O tomador de cerveja em bar de calçada

     Morro de inveja das pessoas que estão em bar de calçada, cerveja na mesa, copo cheio, sem relógio no pulso, a bater papo, conversando sobre o nada  e sobre o tudo, o diálogo vazio, a xingar o governador, taxando todo político de ladrão, certo de que secretário de governo rouba, a língua afiada como uma faca de sapateiro, a girar, permanente, por todos os lados, na certeza de que o radialista, a denunciar a falta de água em bairro de classe pobre, é um herói, assegurando, de logo, que vai votar nele, herói de plantão, e, entre um gole e outro, a carteira de cigarro aberto, a boca expelindo fumaça e enchendo o pulmão de nicotina, a sensação de uma aposentadoria que dura enquanto a morada no cemitério não acena.

      Mas, me falta tempo, sem falar na impaciência para ficar ali sentado, conversando miolo de pote, a vida passando, o relógio andando, a barriga crescendo, o mesmo papo, a cerveja sempre gelada, e o homem, em lugar de produzir, está ali, gastando sua aposentadoria, a cadeira cativa na calçada, a sombrinha a proteger do sol inclemente, e ele, plantado, fixo como um poste de energia elétrica, vendo o tempo se movimentar, e, de modo oblíquo, a esperar a morte.

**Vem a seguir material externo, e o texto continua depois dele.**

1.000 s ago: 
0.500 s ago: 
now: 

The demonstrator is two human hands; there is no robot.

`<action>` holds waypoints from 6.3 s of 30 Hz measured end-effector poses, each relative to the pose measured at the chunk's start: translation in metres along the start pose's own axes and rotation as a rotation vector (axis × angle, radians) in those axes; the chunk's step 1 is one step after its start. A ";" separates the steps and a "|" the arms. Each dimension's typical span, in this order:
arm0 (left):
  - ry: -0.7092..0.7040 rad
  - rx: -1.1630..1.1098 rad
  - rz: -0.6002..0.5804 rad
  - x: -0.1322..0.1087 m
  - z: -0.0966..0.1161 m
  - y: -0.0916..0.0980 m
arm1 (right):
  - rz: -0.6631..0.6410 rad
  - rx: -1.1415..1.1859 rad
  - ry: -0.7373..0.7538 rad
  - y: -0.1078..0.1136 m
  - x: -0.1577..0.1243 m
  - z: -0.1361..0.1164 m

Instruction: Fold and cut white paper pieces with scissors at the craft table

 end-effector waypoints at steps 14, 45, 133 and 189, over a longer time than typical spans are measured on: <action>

    Tenho sempre algo para fazer, as vinte e quatro horas do dia se tornando pequenas para tanto projeto, sem parar a mente em momento algum, o relógio a denunciar a passagem das horas, e, com elas, o tempo, a alertar para um somos eternos porque as páginas são infinitivas e a morte é página muito a frente, sem mais abrir espaço para uma cerveja na calçada de um bar de esquina, bar humilde, mas de bebida gelada.

      Talvez a minha inveja é por estar permanentemente acordado, prisioneiro do tempo, na tentativa de construir centenas de castelos, quando o homem que vejo no bar é um anônimo de escassa e rara leitura, detentor de aposentadoria de parcos rendimentos, cujo projeto de vida se perfaz com o quase nada, o chinelo fora do pé, a camisa, fedendo de suor de vários dias, aberta e fora da calça, a barba para fazer, o cabelo despenteado, insatisfeito com o pouco que recebe da previdência social, sem nenhuma ambição na vida, salvo sorver a cerveja na cadeira de um bar de esquina.

      Por isso continuo tendo inveja do homem simples, que nem ganha bem nem paga imposto de renda, de imposto predial pequeno porque a casa é humilde e desvalorizada, tendo por herói maior o juiz que coloca bandido rico na cadeia, na suposição de ser o homem certo para consertar a pátria combalida,  e, na hora do voto, afunda na onda que a campanha eleitoral fabrica, sem consciência da importância do voto. Em encarnação futura, serei o homem simples, de sonhos limitados, carteira de cigarro na mesa, cerveja no copo, no bar de  calçada, um vagabundo que a aposentadoria vai sacramentar.